> **AIM OF THE EXERCISE**: Taking the first line of the listing as the start and the line containing "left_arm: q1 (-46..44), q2" as the end, reproduce everything in between exactly, both ends included.

•••

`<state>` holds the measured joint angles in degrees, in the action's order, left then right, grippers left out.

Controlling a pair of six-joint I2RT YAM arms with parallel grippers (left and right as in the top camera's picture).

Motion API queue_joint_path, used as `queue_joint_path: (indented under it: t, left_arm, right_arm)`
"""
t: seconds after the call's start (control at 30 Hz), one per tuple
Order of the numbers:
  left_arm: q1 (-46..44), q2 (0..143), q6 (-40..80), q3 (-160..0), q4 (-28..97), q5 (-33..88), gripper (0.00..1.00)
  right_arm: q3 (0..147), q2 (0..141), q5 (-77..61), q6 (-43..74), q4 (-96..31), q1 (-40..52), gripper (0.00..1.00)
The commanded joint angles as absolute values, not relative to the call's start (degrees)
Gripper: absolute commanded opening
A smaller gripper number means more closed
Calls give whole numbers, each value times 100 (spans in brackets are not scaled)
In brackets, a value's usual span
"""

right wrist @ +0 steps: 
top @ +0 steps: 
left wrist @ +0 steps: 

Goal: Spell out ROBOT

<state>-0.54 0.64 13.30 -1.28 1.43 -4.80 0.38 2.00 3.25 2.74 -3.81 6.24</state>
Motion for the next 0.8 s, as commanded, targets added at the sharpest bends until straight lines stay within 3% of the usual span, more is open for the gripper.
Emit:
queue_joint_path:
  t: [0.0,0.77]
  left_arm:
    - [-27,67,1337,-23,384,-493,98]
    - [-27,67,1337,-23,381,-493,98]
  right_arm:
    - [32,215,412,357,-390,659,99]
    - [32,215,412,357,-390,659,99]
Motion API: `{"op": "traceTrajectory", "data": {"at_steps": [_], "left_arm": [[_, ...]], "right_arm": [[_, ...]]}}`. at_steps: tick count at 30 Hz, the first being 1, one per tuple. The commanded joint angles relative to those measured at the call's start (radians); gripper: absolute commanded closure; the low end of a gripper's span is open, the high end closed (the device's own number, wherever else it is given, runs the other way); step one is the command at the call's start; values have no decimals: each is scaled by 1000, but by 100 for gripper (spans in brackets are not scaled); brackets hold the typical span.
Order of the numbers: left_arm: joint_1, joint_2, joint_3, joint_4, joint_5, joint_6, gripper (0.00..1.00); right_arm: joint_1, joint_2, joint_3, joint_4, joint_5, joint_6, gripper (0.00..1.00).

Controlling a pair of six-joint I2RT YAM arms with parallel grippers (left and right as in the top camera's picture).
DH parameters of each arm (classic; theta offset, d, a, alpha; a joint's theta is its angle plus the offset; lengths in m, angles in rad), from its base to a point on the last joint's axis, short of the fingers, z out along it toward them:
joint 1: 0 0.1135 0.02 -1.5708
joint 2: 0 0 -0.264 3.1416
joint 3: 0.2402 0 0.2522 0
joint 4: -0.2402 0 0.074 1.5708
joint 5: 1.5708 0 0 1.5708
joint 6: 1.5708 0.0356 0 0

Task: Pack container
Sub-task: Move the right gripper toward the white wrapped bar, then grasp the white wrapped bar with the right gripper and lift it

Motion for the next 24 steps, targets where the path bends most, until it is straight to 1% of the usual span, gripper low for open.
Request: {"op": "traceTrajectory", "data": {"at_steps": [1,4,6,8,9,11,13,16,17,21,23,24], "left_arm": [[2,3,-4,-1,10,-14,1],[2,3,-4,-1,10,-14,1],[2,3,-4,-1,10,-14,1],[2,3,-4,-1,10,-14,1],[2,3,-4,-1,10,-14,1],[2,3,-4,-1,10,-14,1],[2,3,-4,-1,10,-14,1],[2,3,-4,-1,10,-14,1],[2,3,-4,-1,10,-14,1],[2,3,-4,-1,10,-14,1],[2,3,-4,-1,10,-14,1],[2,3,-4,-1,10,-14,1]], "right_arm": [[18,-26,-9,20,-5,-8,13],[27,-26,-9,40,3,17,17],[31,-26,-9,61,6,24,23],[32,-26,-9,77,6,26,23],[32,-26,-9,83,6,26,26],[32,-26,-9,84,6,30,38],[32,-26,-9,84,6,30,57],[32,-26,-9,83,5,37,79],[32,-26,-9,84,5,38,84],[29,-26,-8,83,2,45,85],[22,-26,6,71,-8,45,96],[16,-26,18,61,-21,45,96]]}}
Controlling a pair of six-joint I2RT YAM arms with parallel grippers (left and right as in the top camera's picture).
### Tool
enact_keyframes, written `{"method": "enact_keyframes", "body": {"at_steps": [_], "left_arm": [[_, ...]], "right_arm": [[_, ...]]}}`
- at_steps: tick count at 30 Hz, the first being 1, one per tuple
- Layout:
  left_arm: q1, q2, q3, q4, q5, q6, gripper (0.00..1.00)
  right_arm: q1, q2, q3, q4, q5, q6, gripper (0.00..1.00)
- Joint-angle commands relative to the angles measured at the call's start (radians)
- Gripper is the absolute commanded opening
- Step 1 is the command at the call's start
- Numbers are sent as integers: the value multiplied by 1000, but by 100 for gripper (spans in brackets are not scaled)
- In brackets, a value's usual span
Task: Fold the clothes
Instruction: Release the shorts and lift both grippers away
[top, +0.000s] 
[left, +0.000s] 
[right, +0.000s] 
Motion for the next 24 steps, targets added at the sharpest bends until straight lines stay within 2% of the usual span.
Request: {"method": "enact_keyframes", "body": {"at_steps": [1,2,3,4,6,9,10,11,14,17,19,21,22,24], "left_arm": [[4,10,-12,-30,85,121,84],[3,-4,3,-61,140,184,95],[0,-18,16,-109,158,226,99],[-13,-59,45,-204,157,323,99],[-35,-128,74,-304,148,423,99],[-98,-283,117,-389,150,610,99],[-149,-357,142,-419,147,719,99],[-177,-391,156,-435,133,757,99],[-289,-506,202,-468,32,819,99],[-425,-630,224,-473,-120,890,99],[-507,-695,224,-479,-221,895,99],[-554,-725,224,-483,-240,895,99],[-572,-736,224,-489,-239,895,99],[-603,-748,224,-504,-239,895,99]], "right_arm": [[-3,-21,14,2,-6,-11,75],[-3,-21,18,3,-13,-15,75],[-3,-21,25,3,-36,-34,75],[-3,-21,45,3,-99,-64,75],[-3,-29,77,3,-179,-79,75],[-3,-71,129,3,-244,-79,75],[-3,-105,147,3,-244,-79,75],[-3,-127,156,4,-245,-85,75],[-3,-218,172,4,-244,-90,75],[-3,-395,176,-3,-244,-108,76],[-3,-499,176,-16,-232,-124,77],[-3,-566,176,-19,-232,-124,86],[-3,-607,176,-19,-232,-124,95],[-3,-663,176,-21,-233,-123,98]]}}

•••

> **ANSWER SPACE**:
`<state>` holds the measured joint angles in degrees, in the action's order, left then right, grippers left out.

Controlling a pair of six-joint I2RT YAM arms with parallel grippers (left and right as in the top camera's picture).

Motion API queue_joint_path, used as `queue_joint_path: (indented under it: t, left_arm, right_arm)`
"""
t: seconds after the call's start (control at 30 Hz), one per tuple
Order of the numbers:
  left_arm: q1 (-46..44), q2 (0..143), q6 (-40..80), q3 (-160..0), q4 (-28..97), q5 (-33..88), gripper (0.00..1.00)

Nothing more belongs to the answer.